---- PROVIDED INFORMATION
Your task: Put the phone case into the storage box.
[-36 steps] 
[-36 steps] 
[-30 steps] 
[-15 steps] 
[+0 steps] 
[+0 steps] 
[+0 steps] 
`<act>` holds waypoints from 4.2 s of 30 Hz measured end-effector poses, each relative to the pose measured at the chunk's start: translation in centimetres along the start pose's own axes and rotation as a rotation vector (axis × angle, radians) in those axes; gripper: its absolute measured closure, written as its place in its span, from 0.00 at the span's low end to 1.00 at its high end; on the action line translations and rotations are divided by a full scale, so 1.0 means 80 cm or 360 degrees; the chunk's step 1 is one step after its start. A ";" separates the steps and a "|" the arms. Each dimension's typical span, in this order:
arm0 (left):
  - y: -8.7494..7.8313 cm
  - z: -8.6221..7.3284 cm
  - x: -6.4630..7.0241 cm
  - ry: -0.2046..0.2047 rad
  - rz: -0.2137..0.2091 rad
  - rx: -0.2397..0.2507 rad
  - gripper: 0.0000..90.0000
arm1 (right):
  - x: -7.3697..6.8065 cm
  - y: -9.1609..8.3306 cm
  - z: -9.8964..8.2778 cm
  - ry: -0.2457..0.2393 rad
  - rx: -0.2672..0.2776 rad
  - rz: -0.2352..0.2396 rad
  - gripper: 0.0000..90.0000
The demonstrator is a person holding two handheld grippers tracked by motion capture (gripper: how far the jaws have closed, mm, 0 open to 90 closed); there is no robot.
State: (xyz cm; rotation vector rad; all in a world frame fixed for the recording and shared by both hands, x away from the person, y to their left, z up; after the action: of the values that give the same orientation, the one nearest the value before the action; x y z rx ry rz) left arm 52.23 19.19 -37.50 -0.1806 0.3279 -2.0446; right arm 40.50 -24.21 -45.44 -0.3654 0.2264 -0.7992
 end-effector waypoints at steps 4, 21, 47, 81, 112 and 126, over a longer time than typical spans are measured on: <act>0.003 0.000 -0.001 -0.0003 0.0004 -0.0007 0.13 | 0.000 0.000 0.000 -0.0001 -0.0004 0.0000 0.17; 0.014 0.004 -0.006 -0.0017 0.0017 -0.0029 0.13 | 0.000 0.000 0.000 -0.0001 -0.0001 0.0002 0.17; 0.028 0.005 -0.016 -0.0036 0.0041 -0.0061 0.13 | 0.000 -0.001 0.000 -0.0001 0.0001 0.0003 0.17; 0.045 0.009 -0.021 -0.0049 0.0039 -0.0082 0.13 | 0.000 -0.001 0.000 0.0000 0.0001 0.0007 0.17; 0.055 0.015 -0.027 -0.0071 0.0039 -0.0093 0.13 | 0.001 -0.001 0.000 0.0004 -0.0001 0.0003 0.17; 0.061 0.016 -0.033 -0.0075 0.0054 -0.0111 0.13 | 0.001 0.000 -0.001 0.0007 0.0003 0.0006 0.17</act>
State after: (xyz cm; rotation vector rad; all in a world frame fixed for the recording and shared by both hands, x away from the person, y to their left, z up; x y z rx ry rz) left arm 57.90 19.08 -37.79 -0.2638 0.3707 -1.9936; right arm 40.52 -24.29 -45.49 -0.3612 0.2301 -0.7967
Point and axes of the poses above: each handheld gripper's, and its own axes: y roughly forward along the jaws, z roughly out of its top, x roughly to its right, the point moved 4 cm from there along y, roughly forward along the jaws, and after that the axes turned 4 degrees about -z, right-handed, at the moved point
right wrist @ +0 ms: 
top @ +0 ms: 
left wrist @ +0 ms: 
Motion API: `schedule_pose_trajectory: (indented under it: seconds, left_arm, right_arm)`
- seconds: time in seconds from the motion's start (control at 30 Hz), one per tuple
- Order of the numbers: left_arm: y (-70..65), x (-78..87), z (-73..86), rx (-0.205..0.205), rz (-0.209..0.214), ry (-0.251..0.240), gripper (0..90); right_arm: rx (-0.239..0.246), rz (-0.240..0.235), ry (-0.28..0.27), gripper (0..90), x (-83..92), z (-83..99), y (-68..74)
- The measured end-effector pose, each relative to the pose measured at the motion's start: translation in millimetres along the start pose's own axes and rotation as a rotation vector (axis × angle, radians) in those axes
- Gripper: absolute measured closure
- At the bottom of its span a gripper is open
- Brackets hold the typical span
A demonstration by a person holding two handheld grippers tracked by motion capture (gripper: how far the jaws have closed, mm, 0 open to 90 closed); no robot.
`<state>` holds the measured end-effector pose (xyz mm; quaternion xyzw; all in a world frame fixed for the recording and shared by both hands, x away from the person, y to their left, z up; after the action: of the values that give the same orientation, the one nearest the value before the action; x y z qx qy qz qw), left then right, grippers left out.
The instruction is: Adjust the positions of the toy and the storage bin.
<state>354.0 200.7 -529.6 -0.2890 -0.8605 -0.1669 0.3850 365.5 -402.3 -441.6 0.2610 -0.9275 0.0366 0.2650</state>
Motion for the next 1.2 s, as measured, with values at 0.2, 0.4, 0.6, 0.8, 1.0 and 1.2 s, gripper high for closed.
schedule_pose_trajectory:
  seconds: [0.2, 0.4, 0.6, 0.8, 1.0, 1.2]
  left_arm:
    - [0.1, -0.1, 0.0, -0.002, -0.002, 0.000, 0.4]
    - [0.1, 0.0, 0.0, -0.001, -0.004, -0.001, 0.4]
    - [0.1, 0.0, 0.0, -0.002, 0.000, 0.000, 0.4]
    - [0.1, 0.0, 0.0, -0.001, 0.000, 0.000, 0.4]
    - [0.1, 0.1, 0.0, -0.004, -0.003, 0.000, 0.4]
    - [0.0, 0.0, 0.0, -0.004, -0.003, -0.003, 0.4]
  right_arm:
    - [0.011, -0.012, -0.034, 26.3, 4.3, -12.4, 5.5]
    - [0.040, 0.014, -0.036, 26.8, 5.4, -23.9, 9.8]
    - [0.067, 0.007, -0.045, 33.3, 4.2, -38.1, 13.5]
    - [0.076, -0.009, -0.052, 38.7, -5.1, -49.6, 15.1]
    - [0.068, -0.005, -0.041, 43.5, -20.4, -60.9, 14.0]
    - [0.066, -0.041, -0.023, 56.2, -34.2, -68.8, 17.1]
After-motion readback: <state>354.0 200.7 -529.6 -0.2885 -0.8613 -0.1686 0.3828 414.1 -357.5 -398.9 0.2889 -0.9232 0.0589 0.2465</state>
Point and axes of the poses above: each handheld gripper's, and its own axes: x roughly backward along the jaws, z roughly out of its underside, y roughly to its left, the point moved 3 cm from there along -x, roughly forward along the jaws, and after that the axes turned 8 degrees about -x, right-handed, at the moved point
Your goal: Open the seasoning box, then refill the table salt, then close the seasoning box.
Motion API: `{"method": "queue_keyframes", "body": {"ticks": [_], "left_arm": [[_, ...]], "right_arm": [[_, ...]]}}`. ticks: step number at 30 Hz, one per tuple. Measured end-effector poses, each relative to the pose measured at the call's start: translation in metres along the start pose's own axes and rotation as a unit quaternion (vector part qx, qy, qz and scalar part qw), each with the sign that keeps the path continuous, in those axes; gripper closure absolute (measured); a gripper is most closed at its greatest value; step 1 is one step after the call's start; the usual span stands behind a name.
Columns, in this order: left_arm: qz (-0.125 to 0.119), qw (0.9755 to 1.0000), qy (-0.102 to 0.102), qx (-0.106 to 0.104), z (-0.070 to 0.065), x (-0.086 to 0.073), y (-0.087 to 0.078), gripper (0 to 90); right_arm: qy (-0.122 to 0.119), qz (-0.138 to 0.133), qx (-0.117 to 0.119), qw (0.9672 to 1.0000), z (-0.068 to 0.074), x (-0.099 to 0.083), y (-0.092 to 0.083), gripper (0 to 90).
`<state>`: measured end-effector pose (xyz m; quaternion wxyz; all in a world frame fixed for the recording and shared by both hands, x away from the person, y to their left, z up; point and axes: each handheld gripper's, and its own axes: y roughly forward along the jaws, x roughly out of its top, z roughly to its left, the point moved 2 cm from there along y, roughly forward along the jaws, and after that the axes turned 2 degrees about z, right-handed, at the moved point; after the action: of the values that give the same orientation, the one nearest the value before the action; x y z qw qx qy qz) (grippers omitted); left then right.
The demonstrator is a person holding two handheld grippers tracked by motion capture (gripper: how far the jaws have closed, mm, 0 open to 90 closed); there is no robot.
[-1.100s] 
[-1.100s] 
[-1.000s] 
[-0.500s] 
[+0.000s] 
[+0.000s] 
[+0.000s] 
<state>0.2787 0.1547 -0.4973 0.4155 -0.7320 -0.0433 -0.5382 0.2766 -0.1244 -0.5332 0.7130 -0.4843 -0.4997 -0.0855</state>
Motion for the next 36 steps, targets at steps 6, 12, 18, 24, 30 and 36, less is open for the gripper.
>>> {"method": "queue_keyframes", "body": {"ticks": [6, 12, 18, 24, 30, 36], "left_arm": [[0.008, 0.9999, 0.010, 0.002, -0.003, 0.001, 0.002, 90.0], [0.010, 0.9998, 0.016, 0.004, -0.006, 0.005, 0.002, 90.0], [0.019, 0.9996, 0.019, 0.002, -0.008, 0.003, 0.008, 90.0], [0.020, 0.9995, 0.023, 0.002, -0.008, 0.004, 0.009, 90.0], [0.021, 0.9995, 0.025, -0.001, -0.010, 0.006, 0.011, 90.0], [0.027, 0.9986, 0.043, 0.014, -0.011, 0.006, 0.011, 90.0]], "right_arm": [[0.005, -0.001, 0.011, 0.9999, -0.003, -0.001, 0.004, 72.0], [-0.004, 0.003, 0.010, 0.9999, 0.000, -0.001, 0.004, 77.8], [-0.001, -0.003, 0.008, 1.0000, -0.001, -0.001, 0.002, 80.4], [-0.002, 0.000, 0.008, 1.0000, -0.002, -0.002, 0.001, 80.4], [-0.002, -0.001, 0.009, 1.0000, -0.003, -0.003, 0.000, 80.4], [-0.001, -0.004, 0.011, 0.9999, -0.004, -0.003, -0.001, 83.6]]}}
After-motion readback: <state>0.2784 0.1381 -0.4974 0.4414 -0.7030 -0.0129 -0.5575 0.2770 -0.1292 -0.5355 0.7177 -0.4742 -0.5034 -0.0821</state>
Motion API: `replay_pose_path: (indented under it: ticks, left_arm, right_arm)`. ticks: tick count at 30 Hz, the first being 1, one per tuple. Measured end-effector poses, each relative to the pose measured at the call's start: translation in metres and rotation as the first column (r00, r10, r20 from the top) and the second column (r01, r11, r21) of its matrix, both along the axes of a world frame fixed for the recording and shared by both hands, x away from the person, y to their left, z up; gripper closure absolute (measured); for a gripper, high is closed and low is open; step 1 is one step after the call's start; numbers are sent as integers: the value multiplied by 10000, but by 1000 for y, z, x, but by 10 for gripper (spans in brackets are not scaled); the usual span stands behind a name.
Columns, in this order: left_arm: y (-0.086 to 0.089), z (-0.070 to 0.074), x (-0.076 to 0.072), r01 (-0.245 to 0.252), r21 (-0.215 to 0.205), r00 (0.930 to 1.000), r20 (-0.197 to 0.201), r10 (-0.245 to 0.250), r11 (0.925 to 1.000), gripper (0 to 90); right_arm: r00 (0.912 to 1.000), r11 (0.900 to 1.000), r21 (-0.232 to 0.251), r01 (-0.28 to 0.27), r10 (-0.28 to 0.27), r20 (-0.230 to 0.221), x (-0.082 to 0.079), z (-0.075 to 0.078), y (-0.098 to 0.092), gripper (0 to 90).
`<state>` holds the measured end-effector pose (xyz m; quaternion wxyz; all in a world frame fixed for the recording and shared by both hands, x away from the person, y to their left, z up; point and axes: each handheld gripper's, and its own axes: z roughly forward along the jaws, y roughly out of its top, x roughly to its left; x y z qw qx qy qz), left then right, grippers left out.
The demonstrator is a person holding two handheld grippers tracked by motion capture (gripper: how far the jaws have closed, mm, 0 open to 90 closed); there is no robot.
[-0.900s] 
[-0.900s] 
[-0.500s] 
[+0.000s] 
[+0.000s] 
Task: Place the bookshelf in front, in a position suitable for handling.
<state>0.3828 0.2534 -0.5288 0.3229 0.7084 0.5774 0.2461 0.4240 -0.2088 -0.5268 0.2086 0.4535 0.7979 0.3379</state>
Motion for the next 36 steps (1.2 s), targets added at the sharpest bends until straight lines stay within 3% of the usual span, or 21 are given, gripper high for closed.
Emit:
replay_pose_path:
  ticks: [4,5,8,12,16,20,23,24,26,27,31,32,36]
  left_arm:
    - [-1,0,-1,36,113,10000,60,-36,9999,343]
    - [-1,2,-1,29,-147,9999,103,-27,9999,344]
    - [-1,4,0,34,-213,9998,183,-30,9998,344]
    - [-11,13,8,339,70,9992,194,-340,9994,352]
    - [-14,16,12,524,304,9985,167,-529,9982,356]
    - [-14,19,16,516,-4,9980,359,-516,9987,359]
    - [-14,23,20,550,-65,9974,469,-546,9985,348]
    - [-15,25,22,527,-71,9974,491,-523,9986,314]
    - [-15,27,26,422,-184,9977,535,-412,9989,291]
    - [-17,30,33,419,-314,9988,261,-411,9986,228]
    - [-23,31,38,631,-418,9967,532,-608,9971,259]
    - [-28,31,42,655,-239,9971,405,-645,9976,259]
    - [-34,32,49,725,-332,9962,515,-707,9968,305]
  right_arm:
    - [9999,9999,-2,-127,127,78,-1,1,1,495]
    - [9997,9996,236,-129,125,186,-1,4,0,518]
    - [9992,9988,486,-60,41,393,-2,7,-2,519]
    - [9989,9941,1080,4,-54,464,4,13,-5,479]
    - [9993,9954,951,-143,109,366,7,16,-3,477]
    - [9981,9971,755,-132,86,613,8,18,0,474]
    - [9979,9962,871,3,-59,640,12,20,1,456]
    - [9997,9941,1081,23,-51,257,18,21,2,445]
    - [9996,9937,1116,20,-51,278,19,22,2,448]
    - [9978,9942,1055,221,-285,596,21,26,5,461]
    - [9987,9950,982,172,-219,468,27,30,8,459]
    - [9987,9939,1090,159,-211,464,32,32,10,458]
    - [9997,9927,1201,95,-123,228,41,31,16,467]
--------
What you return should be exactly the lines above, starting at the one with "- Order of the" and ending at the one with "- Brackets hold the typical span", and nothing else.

- Order of the numbers: left_arm: y (-70..65), x (-78..87), z (-73..86), rx (-0.205..0.205), rz (-0.209..0.214), ry (-0.251..0.240), gripper (0..90); right_arm: rx (-0.239..0.246), rz (-0.240..0.235), ry (-0.28..0.27), gripper (0..90), x (-83..92), z (-83..99), y (-68..74)
- The measured end-effector pose, each relative to the pose measured at the motion's start: translation in millimetres along the start pose's own axes and rotation as a rotation vector (axis × angle, radians) in those axes
- Gripper: absolute measured closure
- At the bottom of its span a gripper is open
- Brackets hold the typical span

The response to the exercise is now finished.